The titans arrived under the glowing geometric booth structure after the heavy beat meatened sets from Ibiza based underground trailblazer, KINTAR, Ibiza nurtured talent Mambo Brothers, east/west electronica fusionist, Technasia, and Marc Houle who has been knocking crowds with eargasmic fever for over a decade with his live sets.

This next statement can be said about every night in Ibiza, depending on your electronica tastes, but Monday is a biggie for the techno troopers – Circo Loco at DC10 from 4pm and then if you're not completely hanging by the rafters, straight onto Sven's Balearic treasure – Cocoon. It's heavy competition and that was visible in the turnout numbers. A strong capacity is an atmosphere creator, there's no getting away from that, but the track selection was bang on and those that were there, lapped it up as enthusiastically as they re-chucked the white confetti that was layered across the floor.
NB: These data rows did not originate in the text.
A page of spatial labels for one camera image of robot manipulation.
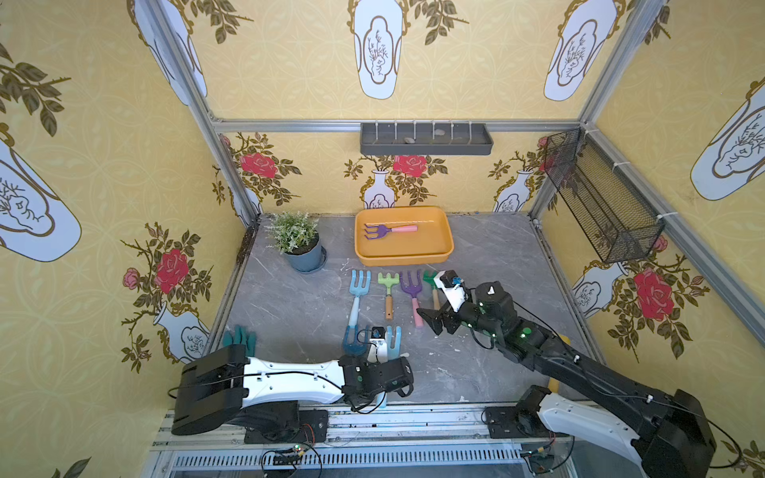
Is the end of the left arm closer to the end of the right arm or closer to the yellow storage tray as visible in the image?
the end of the right arm

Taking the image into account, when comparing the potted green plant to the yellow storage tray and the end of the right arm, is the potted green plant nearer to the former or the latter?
the yellow storage tray

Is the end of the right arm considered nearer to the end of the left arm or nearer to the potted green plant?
the end of the left arm

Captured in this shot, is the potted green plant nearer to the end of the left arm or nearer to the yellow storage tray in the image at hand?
the yellow storage tray

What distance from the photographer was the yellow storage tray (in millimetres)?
1079

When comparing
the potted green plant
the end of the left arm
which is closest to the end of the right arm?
the end of the left arm

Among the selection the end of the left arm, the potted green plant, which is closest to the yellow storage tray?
the potted green plant
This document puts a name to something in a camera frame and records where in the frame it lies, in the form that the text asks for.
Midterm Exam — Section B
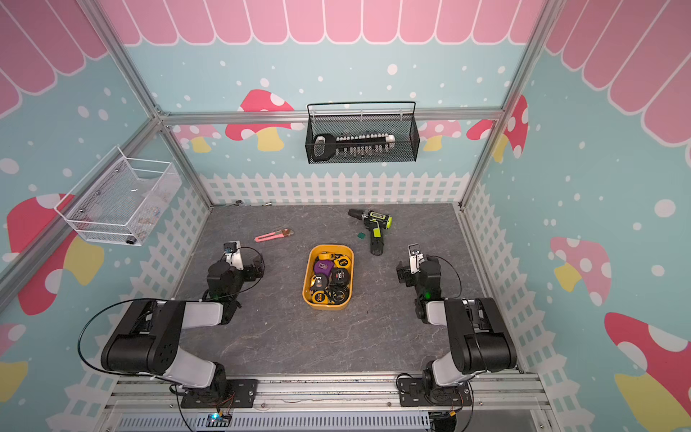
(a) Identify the yellow storage tray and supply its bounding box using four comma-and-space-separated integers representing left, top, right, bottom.
302, 244, 354, 311

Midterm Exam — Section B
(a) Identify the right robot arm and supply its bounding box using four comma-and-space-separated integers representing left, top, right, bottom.
395, 244, 518, 407

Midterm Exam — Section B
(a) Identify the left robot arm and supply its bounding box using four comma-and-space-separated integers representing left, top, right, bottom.
79, 242, 266, 416

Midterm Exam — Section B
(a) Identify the pink utility knife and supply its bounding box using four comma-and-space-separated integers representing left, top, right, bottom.
255, 228, 294, 243

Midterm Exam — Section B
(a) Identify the socket bit holder set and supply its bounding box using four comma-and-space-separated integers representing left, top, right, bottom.
311, 133, 396, 162

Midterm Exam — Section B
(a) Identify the small circuit board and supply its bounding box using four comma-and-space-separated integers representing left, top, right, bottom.
205, 413, 232, 428

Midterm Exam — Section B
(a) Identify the black green cordless drill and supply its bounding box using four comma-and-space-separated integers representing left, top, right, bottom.
348, 209, 393, 257

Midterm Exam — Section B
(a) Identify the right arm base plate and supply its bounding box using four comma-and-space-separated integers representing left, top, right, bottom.
396, 374, 473, 408

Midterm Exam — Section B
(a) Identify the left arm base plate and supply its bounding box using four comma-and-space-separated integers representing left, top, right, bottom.
181, 379, 259, 410

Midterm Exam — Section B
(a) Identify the black wire wall basket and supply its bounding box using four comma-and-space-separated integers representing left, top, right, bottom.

Houle delivered carnivorous, thundering basslines, electric synths touched with sonic injections of erratic 80s videogame – esque sound productions heard in his track Techno Vocals. He was an ideal pick as the predecessor for the final act.

SLAM. I might have mentioned that I think they're pretty good. Their track selection puts the mince between the lasagna sheets. Buffed techno thrillers with kick drums, claps, patterned riffs and synths clearly energised the folks that stayed on. It included a crusade from an alteration of Green Velvet's 1995 classic Flash, to Recondite's floor leveler Cleric and back to the classics with DJ Rolando's Knights of the Jaguar. As we'd say in Scotland, a bunch of braw belters.

Quality, intelligent dance music was there until the final minute, unfortunately the numbers weren't - yet. But its line-up for the season ahead is a tight package. Vitalic, Fritz Kalkbrenner, Umek, Tiga, DJ Sneak and Booka Shade are part of the strong collective of names who could really fuel this party based on bonding, freedom and crowd connection and celebration through dance. Quality electronica, community spirit and with sunrise, panoramic views from within the pyramid-like windows across to Ibiza Town. It has the potential to be a winning formula.

…and check out SLAM. They're a bit of alright.